PROBLEM DESCRIPTION -> Among the lines below, keep only those from the one containing "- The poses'" through the one containing "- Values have", and reproduce them exactly.

INFORMATION PROVIDED ->
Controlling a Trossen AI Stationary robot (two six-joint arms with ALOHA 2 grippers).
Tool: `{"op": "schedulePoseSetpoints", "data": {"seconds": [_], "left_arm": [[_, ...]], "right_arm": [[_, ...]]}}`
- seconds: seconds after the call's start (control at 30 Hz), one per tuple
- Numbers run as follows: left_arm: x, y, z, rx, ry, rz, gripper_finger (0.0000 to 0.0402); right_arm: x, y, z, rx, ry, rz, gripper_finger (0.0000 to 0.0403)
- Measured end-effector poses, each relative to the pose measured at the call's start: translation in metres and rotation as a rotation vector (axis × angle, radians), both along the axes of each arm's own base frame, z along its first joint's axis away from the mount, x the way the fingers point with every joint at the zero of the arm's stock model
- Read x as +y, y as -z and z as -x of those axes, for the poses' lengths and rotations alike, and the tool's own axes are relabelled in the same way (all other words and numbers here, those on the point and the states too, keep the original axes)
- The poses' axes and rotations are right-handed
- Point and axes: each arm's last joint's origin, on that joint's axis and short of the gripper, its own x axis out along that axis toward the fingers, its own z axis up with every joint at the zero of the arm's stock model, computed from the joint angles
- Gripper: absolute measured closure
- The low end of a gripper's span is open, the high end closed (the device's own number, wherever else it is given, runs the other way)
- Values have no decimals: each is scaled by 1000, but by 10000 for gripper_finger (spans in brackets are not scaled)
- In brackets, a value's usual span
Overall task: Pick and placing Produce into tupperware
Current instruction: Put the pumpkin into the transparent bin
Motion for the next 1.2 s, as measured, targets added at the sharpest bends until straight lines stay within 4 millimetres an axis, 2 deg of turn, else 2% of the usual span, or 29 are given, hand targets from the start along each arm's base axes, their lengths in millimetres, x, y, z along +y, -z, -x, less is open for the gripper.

WRITTEN ANSWER ->
- The poses' axes and rotations are right-handed
- Point and axes: each arm's last joint's origin, on that joint's axis and short of the gripper, its own x axis out along that axis toward the fingers, its own z axis up with every joint at the zero of the arm's stock model, computed from the joint angles
- Gripper: absolute measured closure
- The low end of a gripper's span is open, the high end closed (the device's own number, wherever else it is given, runs the other way)
- Values have no decimals: each is scaled by 1000, but by 10000 for gripper_finger (spans in brackets are not scaled)

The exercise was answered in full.